# WORK INSTRUCTION
How do the lines below between the ones holding "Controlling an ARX" and "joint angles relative", inclusive, read? Give them again exactly, with no other lines.
(Beginning of THE DATA)
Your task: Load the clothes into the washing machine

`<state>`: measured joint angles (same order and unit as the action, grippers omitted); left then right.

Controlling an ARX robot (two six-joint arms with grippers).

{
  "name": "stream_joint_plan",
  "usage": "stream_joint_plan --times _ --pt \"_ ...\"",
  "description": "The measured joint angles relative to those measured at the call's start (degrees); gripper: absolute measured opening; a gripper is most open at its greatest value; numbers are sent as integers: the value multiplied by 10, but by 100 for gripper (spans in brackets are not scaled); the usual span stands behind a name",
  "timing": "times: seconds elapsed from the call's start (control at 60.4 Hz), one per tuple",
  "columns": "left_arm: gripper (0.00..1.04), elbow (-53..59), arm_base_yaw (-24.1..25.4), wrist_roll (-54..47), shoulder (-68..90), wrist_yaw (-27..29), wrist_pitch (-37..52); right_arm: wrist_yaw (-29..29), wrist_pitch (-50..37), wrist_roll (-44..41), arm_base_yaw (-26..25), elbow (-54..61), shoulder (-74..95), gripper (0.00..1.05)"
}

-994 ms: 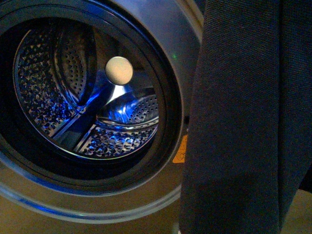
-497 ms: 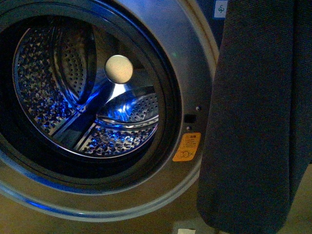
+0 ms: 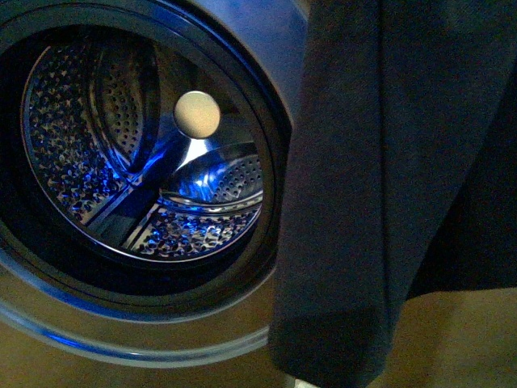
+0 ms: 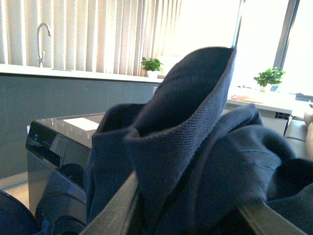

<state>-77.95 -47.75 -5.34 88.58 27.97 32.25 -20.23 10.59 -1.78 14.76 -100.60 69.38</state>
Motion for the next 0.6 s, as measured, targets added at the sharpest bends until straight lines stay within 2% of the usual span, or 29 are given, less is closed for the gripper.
stream_joint_plan --times 0.149,0.315,0.431,0.596 --pt "28 37 27 12 -17 -15 7 0 -1 0 0 0 0 59" --pt "5 93 80 32 -59 -46 14 0 -1 0 0 0 -1 84" --pt "5 116 108 44 -82 -52 19 0 -2 0 0 0 -1 99" --pt "5 164 174 68 -120 -108 16 0 -2 0 0 0 -1 97"
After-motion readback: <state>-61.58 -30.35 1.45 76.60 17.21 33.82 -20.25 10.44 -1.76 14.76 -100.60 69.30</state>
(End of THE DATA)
# EXERCISE SOLUTION
Controlling an ARX robot (two six-joint arms with grippers).

{
  "name": "stream_joint_plan",
  "usage": "stream_joint_plan --times _ --pt \"_ ...\"",
  "description": "The measured joint angles relative to those measured at the call's start (degrees); gripper: absolute measured opening; a gripper is most open at its greatest value; numbers are sent as integers: the value multiplied by 10, but by 100 for gripper (spans in brackets are not scaled); the usual span stands behind a name",

The output as shown is complete.